** Data under study **
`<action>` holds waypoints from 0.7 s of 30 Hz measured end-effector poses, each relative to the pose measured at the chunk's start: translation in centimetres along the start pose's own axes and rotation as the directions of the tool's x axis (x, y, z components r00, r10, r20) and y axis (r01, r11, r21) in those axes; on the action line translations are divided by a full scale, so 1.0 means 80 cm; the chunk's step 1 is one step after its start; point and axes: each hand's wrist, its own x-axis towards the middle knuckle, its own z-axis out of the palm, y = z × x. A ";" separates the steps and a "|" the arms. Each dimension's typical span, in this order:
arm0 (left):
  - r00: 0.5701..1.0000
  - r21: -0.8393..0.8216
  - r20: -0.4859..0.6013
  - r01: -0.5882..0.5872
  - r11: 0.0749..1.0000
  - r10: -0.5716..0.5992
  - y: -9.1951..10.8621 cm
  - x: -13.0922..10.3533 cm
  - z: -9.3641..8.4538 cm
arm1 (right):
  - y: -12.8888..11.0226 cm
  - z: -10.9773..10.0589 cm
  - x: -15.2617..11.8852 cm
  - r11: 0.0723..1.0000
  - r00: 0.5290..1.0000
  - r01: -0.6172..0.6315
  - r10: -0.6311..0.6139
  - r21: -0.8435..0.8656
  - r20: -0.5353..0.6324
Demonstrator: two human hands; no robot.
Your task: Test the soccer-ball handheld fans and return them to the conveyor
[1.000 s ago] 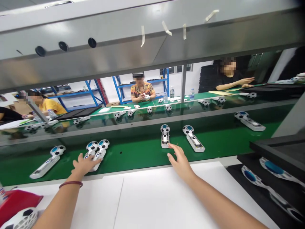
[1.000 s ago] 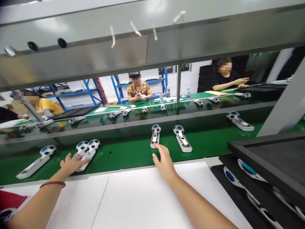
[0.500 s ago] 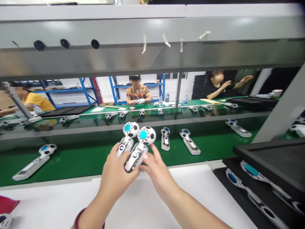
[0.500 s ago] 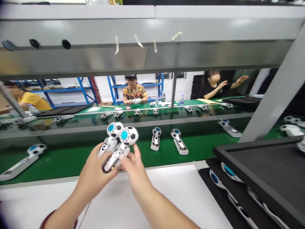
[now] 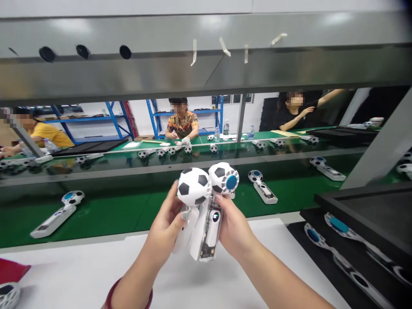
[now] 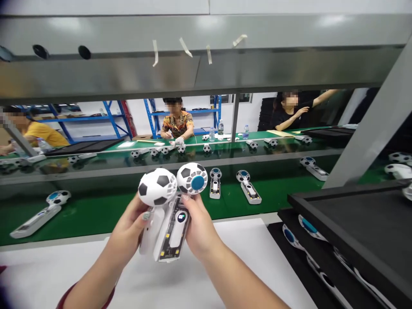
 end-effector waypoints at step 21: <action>0.871 -0.322 -0.349 0.235 0.917 -0.345 -0.049 0.000 -0.001 | 0.040 -0.076 0.023 0.951 0.990 0.097 -0.122 -0.293 -0.071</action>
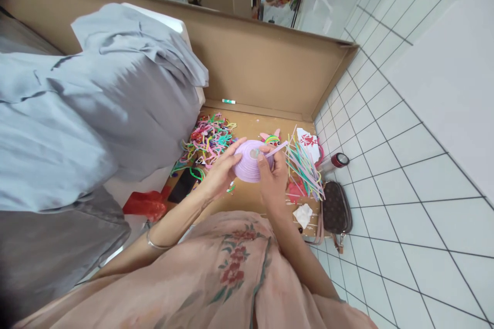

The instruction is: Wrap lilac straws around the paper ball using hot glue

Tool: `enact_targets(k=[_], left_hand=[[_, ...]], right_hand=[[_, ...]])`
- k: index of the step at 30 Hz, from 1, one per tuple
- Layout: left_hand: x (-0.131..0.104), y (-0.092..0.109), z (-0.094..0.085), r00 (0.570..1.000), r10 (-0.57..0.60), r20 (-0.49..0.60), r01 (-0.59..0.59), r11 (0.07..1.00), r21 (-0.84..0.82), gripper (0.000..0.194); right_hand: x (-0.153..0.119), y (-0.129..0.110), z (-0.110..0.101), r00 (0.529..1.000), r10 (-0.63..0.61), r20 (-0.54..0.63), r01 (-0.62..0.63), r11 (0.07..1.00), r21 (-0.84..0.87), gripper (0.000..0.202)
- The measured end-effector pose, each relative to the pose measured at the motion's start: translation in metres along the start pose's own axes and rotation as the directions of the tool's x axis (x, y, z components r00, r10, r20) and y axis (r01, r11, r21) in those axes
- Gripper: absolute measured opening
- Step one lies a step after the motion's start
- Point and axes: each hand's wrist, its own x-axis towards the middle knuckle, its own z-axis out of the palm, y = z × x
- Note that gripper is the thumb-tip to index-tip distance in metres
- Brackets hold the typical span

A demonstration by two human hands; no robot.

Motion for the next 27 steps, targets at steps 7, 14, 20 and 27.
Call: enact_targets(k=[7, 14, 20, 27], left_hand=[[0.001, 0.002, 0.007, 0.995, 0.095, -0.026, -0.088, 0.976, 0.201, 0.088], [0.002, 0.004, 0.011, 0.989, 0.106, -0.101, -0.086, 0.978, 0.189, 0.076], [0.003, 0.004, 0.008, 0.983, 0.091, -0.162, -0.067, 0.987, 0.146, 0.07], [0.006, 0.002, 0.001, 0.979, 0.064, -0.191, -0.049, 0.995, 0.083, 0.072]], right_hand=[[-0.005, -0.004, 0.001, 0.998, -0.039, -0.048, 0.033, 0.993, -0.114, 0.022], [-0.009, -0.002, 0.002, 0.998, -0.058, -0.031, 0.052, 0.984, -0.168, 0.019], [-0.01, -0.011, -0.003, 0.997, -0.053, 0.055, 0.063, 0.975, -0.214, 0.027], [-0.008, -0.011, -0.012, 0.998, 0.013, 0.064, -0.003, 0.987, -0.16, 0.026]])
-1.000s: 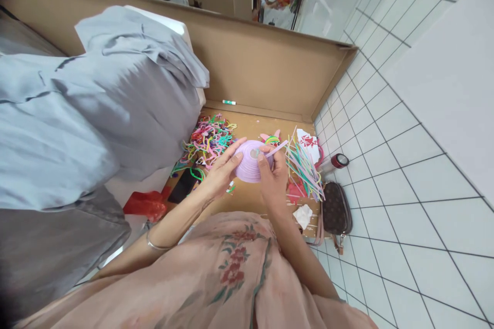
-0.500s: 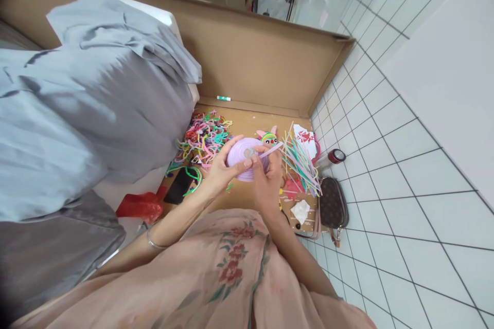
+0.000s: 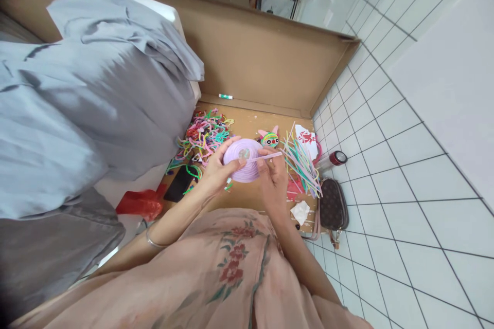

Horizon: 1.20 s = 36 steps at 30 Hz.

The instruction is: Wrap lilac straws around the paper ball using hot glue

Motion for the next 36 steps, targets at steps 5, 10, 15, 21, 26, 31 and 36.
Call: enact_targets(k=[5, 10, 15, 21, 26, 31, 36], left_hand=[[0.001, 0.003, -0.001, 0.999, -0.02, 0.032, 0.019, 0.999, 0.027, 0.073], [0.002, 0.008, -0.002, 0.999, -0.034, 0.042, 0.031, 0.996, 0.087, 0.074], [0.006, 0.007, -0.004, 0.998, -0.024, 0.062, 0.017, 0.993, 0.118, 0.075], [0.007, 0.011, -0.005, 0.998, -0.033, 0.046, 0.024, 0.983, 0.181, 0.079], [0.006, 0.014, -0.013, 0.996, -0.03, 0.086, 0.008, 0.969, 0.246, 0.075], [0.008, 0.015, -0.023, 0.989, -0.018, 0.144, -0.014, 0.976, 0.217, 0.072], [0.012, 0.02, -0.029, 0.98, -0.03, 0.199, -0.017, 0.973, 0.229, 0.074]], right_hand=[[0.004, 0.003, 0.001, 0.996, -0.026, -0.09, 0.026, 1.0, -0.002, 0.02], [0.012, 0.002, 0.001, 0.995, -0.061, -0.075, 0.059, 0.998, -0.023, 0.019], [0.019, 0.002, 0.001, 0.997, -0.077, -0.031, 0.076, 0.996, -0.04, 0.015], [0.023, -0.001, 0.002, 0.996, -0.09, 0.004, 0.09, 0.991, -0.095, 0.013], [0.027, 0.0, 0.006, 0.997, -0.062, 0.049, 0.066, 0.994, -0.085, 0.017], [0.032, 0.005, 0.006, 0.991, 0.052, 0.122, -0.051, 0.999, -0.008, 0.033], [0.041, 0.003, 0.003, 0.954, 0.167, 0.25, -0.194, 0.977, 0.09, 0.052]])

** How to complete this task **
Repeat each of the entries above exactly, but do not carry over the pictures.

** Task response **
`<action>` holds waypoints from 0.7 s of 30 Hz measured end-effector poses, each relative to the pose measured at the chunk's start: translation in centimetres along the start pose's own axes and rotation as the directions of the tool's x axis (x, y, z components r00, r10, r20) and y axis (r01, r11, r21) in those axes; on the action line translations are divided by a full scale, so 1.0 means 80 cm; the chunk's step 1 is one step after its start; point and axes: each hand's wrist, its own x-axis towards the middle knuckle, its own z-axis out of the palm, y = z × x. A ";" separates the steps and a "|" the arms. Each dimension's typical span, in this order:
arm0 (left):
  - r00: 0.5701..1.0000
  - r21: -0.8393..0.8216
  - r20: -0.4859..0.6013
  - r01: -0.5882..0.5872
  - r11: 0.0749..1.0000
  - r10: -0.5716..0.5992
  - y: -9.1951..10.8621 cm
  - x: -13.0922..10.3533 cm
  - z: -9.3641..8.4538 cm
arm1 (right):
  - y: -12.8888..11.0226 cm
  - z: -10.9773..10.0589 cm
  - x: -15.2617..11.8852 cm
  - r11: 0.0723..1.0000
  - r00: 0.5290..1.0000
  - r01: -0.6172..0.6315
  - r10: -0.6311..0.6139
  - r21: -0.8435..0.8656
  - r20: -0.5353..0.6324
Demonstrator: two human hands; no robot.
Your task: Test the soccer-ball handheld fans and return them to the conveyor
[1.000 s ago] 
[1.000 s ago] 
[0.500 s ago] 
[0.500 s ago] 
[now] 
[now] 
 end-effector waypoints at step 21: <action>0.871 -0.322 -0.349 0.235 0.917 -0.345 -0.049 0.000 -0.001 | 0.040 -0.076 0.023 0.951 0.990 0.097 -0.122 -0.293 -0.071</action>

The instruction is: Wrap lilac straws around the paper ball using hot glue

Tool: `enact_targets(k=[_], left_hand=[[_, ...]], right_hand=[[_, ...]])`
- k: index of the step at 30 Hz, from 1, one per tuple
- Layout: left_hand: x (-0.131..0.104), y (-0.092..0.109), z (-0.094..0.085), r00 (0.570..1.000), r10 (-0.57..0.60), r20 (-0.49..0.60), r01 (-0.59..0.59), r11 (0.07..1.00), r21 (-0.84..0.82), gripper (0.000..0.194); right_hand: x (-0.153..0.119), y (-0.129..0.110), z (-0.110..0.101), r00 (0.529..1.000), r10 (-0.63..0.61), r20 (-0.54..0.63), r01 (-0.62..0.63), r11 (0.07..1.00), r21 (-0.84..0.87), gripper (0.000..0.202)
- The measured end-effector pose, each relative to the pose measured at the motion's start: translation in metres along the start pose's own axes and rotation as the directions of the tool's x axis (x, y, z components r00, r10, r20) and y axis (r01, r11, r21) in those axes
- Gripper: absolute measured opening
- Step one lies a step after the motion's start
- Point and axes: each hand's wrist, its own x-axis towards the middle knuckle, its own z-axis out of the palm, y = z × x
- Note that gripper is the thumb-tip to index-tip distance in metres
- Brackets hold the typical span

A demonstration by two human hands; no robot.

Motion for the next 27 steps, targets at steps 7, 14, 20 and 27.
Call: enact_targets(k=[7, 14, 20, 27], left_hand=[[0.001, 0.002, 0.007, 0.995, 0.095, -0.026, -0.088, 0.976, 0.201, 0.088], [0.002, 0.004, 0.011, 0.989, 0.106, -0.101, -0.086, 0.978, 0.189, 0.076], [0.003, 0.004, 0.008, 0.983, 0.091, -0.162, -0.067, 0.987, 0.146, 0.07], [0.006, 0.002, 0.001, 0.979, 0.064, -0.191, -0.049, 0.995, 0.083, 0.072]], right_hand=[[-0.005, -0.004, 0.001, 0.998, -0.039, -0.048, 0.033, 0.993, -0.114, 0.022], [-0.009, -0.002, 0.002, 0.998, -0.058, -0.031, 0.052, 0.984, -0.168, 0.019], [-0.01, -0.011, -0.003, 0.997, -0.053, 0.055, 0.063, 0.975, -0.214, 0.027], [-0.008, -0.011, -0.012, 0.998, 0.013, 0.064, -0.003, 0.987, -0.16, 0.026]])
-1.000s: 
-0.500s: 
+0.000s: 

Horizon: 1.20 s = 36 steps at 30 Hz.

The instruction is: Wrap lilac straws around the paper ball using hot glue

Motion for the next 36 steps, targets at steps 5, 10, 15, 21, 26, 31 and 36.
Call: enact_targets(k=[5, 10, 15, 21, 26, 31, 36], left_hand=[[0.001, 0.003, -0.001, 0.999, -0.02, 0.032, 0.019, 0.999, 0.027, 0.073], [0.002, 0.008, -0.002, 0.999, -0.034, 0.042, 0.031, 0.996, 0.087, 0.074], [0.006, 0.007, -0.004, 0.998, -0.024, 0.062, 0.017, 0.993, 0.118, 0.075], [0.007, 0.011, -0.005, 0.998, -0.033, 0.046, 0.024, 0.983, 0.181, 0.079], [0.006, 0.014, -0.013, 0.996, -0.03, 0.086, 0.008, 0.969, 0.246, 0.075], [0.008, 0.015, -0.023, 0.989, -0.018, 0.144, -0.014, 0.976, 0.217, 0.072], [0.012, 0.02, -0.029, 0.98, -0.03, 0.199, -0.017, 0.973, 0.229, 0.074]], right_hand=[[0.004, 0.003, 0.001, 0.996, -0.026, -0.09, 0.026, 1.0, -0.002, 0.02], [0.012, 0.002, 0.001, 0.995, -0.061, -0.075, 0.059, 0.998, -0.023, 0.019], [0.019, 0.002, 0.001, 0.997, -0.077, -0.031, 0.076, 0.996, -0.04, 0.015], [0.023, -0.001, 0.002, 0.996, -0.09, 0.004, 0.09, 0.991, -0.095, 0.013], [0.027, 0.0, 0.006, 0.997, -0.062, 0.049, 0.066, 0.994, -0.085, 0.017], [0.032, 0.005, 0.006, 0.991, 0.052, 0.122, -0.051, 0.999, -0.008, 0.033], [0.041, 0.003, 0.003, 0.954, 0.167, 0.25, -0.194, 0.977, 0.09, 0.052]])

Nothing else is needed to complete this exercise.